§ **Data extract**:

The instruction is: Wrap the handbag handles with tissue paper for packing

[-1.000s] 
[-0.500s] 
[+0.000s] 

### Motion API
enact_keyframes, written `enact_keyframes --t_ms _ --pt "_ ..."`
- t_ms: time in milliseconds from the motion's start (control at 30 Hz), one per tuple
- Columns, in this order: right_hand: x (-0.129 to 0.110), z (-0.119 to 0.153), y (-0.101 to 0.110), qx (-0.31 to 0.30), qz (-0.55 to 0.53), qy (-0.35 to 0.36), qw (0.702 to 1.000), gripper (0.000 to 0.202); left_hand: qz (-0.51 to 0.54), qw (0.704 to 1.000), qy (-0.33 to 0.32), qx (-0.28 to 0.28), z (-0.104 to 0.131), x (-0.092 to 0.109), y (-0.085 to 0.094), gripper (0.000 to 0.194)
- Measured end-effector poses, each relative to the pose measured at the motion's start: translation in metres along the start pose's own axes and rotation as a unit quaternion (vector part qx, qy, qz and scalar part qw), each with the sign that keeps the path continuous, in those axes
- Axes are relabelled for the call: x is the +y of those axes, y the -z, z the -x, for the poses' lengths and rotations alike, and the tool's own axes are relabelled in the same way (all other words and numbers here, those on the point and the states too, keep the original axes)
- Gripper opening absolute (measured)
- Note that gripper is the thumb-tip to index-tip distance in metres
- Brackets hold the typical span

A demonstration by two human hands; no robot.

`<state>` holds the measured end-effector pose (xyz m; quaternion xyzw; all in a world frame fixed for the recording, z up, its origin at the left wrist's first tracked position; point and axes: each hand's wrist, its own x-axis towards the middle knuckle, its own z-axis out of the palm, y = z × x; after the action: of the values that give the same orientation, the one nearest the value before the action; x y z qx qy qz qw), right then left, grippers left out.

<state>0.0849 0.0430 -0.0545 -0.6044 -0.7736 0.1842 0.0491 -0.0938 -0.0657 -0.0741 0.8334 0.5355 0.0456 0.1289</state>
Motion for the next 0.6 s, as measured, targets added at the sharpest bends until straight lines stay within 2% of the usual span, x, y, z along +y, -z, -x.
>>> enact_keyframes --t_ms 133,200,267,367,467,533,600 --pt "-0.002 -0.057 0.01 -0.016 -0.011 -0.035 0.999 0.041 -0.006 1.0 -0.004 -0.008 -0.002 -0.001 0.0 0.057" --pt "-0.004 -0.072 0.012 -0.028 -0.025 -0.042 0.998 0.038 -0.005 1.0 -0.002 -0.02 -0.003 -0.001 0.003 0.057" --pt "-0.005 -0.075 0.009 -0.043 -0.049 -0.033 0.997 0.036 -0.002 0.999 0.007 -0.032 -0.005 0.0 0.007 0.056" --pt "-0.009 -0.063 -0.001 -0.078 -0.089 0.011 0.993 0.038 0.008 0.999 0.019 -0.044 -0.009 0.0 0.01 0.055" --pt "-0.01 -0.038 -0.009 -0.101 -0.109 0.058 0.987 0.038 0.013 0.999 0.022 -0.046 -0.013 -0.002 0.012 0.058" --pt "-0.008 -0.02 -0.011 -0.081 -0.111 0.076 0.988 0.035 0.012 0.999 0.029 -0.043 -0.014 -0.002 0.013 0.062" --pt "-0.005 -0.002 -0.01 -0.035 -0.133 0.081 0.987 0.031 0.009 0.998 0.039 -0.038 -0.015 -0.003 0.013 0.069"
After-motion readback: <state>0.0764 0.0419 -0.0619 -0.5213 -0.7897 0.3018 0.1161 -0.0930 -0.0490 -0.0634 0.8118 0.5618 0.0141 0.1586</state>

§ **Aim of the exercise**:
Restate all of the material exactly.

§ **Task result**:
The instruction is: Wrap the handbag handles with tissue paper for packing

[-1.000s] 
[-0.500s] 
[+0.000s] 

### Motion API
enact_keyframes, written `enact_keyframes --t_ms _ --pt "_ ..."`
- t_ms: time in milliseconds from the motion's start (control at 30 Hz), one per tuple
- Columns, in this order: right_hand: x (-0.129 to 0.110), z (-0.119 to 0.153), y (-0.101 to 0.110), qx (-0.31 to 0.30), qz (-0.55 to 0.53), qy (-0.35 to 0.36), qw (0.702 to 1.000), gripper (0.000 to 0.202); left_hand: qz (-0.51 to 0.54), qw (0.704 to 1.000), qy (-0.33 to 0.32), qx (-0.28 to 0.28), z (-0.104 to 0.131), x (-0.092 to 0.109), y (-0.085 to 0.094), gripper (0.000 to 0.194)
- Measured end-effector poses, each relative to the pose measured at the motion's start: translation in metres along the start pose's own axes and rotation as a unit quaternion (vector part qx, qy, qz and scalar part qw), each with the sign that keeps the path continuous, in those axes
- Axes are relabelled for the call: x is the +y of those axes, y the -z, z the -x, for the poses' lengths and rotations alike, and the tool's own axes are relabelled in the same way (all other words and numbers here, those on the point and the states too, keep the original axes)
- Gripper opening absolute (measured)
- Note that gripper is the thumb-tip to index-tip distance in metres
- Brackets hold the typical span

A demonstration by two human hands; no robot.

`<state>` holds the measured end-effector pose (xyz m; quaternion xyzw; all in a world frame fixed for the recording, z up, its origin at the left wrist's first tracked position; point and axes: each hand's wrist, its own x-axis towards the middle knuckle, its own z-axis out of the palm, y = z × x; after the action: of the values that give the same orientation, the one nearest the value before the action; x y z qx qy qz qw), right then left, grippers left out.

<state>0.0849 0.0430 -0.0545 -0.6044 -0.7736 0.1842 0.0491 -0.0938 -0.0657 -0.0741 0.8334 0.5355 0.0456 0.1289</state>
Motion for the next 0.6 s, as measured, targets added at the sharpest bends until straight lines stay within 2% of the usual span, x, y, z along +y, -z, -x.
>>> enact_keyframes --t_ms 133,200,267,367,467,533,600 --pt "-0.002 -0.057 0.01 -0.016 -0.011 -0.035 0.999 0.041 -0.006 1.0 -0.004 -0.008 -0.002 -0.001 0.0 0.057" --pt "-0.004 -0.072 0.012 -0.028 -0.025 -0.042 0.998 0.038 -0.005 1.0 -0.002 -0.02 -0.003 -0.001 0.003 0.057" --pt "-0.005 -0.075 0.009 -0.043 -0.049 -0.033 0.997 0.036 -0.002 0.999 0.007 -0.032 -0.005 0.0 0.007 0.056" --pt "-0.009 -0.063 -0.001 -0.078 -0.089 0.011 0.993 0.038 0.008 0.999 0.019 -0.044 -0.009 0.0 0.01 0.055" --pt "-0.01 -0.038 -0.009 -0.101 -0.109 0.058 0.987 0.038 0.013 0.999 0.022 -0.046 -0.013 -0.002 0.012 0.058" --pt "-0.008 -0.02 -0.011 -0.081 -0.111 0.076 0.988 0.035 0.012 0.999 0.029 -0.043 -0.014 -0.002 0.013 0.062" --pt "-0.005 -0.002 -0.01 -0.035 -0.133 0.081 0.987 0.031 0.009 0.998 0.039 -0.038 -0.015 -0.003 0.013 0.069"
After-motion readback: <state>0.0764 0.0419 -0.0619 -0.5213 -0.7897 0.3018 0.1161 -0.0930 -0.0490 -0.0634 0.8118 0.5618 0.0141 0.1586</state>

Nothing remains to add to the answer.